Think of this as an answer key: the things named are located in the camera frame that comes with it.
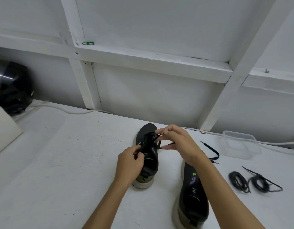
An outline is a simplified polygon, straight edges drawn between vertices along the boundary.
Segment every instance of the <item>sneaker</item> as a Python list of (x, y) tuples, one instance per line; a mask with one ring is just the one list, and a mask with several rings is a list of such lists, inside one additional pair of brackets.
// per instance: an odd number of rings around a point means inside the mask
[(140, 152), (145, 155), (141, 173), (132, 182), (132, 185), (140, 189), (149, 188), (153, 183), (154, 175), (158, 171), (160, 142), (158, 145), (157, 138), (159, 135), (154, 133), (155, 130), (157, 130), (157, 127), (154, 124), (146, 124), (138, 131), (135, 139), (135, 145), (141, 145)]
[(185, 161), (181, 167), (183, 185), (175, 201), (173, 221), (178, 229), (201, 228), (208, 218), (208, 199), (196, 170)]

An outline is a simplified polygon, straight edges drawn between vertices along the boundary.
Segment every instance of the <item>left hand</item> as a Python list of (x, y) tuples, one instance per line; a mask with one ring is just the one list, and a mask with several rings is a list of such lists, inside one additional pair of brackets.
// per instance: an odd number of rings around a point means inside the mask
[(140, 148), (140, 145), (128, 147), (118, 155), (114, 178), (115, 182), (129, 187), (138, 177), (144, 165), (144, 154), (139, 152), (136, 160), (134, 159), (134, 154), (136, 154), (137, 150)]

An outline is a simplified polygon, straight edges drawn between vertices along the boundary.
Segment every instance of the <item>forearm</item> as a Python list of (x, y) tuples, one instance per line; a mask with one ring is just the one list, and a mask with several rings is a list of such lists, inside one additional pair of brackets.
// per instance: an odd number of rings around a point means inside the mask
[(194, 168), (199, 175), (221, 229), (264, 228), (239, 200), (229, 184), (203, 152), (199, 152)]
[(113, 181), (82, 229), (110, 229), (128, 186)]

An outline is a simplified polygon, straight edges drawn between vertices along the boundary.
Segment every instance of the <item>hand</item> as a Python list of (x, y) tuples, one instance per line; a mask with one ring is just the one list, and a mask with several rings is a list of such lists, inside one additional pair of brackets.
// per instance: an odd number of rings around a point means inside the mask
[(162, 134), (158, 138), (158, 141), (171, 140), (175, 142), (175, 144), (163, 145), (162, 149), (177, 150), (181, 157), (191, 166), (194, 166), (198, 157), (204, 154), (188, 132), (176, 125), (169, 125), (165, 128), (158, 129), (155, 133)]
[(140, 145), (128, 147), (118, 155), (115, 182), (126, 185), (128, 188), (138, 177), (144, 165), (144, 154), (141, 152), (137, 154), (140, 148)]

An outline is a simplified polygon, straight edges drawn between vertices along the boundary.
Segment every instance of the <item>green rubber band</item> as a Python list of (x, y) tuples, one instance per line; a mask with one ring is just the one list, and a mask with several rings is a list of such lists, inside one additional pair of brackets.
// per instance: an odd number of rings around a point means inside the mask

- - -

• [WHAT TO DO]
Write the lines above out again exactly, excluding every picture.

• [OUTPUT FOR THIS EXERCISE]
Think of this as an answer key: the things named are located in the camera frame that comes with it.
An outline is a simplified polygon, straight edges drawn between vertices along the boundary.
Segment every instance of the <item>sneaker</item> as a Python list of (x, y) tuples, one instance per line; a mask with one ring is just the one list, and a mask with several rings is a list of such lists, inside one additional pair of brackets.
// per instance: an odd number of rings around a point means inside the mask
[(140, 152), (145, 155), (141, 173), (132, 182), (132, 185), (140, 189), (149, 188), (153, 183), (154, 175), (158, 171), (160, 142), (158, 145), (157, 138), (159, 135), (154, 133), (155, 130), (157, 130), (157, 127), (154, 124), (146, 124), (138, 131), (135, 139), (135, 145), (141, 145)]
[(185, 161), (181, 167), (183, 185), (175, 201), (173, 221), (178, 229), (201, 228), (208, 218), (208, 199), (196, 170)]

An outline is a simplified polygon, straight edges drawn between vertices along the boundary.
Segment every instance of the <item>left hand</item> as a Python list of (x, y) tuples, one instance per line; a mask with one ring is just the one list, and a mask with several rings is a list of such lists, inside one additional pair of brackets.
// per instance: an odd number of rings around a point means inside the mask
[(140, 148), (140, 145), (128, 147), (118, 155), (114, 178), (115, 182), (129, 187), (138, 177), (144, 165), (144, 154), (139, 152), (136, 160), (134, 159), (134, 154), (136, 154), (137, 150)]

An outline is a simplified polygon, straight edges drawn between vertices along the boundary.
Segment every instance of the <item>forearm</item> as a Python list of (x, y) tuples, one instance per line; a mask with one ring is just the one list, and a mask with several rings is a list of such lists, inside one additional pair of brackets.
// per instance: an odd number of rings around a point means inside the mask
[(194, 168), (199, 175), (221, 229), (264, 228), (239, 200), (229, 184), (203, 152), (199, 152)]
[(113, 181), (82, 229), (110, 229), (128, 186)]

An outline is a simplified polygon, straight edges drawn between vertices along the boundary.
Segment every instance of the <item>hand</item> as a Python list of (x, y) tuples, one instance per line; a mask with one ring is just the one list, and a mask with several rings is a list of such lists, inside one additional pair of brackets.
// per instance: an odd number of rings around a point means inside the mask
[(162, 134), (158, 138), (158, 141), (171, 140), (175, 142), (175, 144), (163, 145), (162, 149), (177, 150), (181, 157), (191, 166), (194, 166), (198, 157), (204, 154), (188, 132), (176, 125), (169, 125), (165, 128), (158, 129), (155, 133)]
[(140, 145), (128, 147), (118, 155), (115, 182), (126, 185), (128, 188), (138, 177), (144, 165), (144, 154), (141, 152), (137, 154), (140, 148)]

An outline is a simplified polygon, straight edges drawn between vertices along the boundary.
Segment every instance of the <item>green rubber band</item> as a Python list of (x, y) tuples, one instance per line; a mask with one ring is just the one list, and a mask with several rings is a list of such lists, inside one additional pair of brackets.
// per instance: an odd number of rings around a point means inside the mask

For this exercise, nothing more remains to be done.